Go through the records and tally the lines that include the word "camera". The answer is that total alone.

Data extracted from a collection:
################
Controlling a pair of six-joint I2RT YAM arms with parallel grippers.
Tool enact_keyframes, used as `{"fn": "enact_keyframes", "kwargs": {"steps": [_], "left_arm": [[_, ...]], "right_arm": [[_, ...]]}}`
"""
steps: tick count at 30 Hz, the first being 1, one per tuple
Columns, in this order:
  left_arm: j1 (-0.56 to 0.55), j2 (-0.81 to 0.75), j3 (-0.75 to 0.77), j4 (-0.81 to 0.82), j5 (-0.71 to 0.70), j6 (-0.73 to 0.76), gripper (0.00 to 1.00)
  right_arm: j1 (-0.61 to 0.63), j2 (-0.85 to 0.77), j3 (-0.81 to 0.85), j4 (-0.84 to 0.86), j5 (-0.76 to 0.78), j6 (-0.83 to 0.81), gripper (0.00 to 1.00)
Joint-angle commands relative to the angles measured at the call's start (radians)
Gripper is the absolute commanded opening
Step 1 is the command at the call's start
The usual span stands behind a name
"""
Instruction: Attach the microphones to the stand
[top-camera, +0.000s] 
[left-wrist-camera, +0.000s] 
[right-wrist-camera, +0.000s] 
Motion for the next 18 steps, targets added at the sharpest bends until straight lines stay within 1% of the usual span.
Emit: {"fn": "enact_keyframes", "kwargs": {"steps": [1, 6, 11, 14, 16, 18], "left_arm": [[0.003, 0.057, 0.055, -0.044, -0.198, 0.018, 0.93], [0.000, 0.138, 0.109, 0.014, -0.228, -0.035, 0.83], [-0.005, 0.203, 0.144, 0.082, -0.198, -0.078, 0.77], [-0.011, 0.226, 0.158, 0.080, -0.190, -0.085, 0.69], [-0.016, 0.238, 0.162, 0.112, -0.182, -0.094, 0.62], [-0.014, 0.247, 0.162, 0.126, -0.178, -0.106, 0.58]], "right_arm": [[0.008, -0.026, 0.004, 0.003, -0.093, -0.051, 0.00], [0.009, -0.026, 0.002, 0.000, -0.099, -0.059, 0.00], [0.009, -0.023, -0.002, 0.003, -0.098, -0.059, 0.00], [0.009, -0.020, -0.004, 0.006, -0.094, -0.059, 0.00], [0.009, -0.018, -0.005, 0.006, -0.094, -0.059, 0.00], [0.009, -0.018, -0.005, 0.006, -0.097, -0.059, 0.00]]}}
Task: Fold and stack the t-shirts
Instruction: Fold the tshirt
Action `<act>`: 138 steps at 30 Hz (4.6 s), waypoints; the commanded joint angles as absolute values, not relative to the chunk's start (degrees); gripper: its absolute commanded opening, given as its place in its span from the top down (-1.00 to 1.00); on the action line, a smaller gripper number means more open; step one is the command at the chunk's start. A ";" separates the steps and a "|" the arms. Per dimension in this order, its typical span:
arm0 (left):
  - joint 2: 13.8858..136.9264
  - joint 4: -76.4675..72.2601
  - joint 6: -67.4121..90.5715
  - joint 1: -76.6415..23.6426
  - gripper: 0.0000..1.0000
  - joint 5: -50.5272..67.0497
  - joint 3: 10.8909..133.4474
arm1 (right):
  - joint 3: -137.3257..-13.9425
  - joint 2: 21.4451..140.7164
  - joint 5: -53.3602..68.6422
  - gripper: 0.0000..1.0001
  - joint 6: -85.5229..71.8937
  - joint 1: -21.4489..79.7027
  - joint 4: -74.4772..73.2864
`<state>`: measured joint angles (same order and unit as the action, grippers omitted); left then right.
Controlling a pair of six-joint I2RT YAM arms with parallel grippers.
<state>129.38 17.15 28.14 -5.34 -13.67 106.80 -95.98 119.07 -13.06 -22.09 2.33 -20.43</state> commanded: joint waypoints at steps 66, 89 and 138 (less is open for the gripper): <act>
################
EXERCISE OUTPUT
3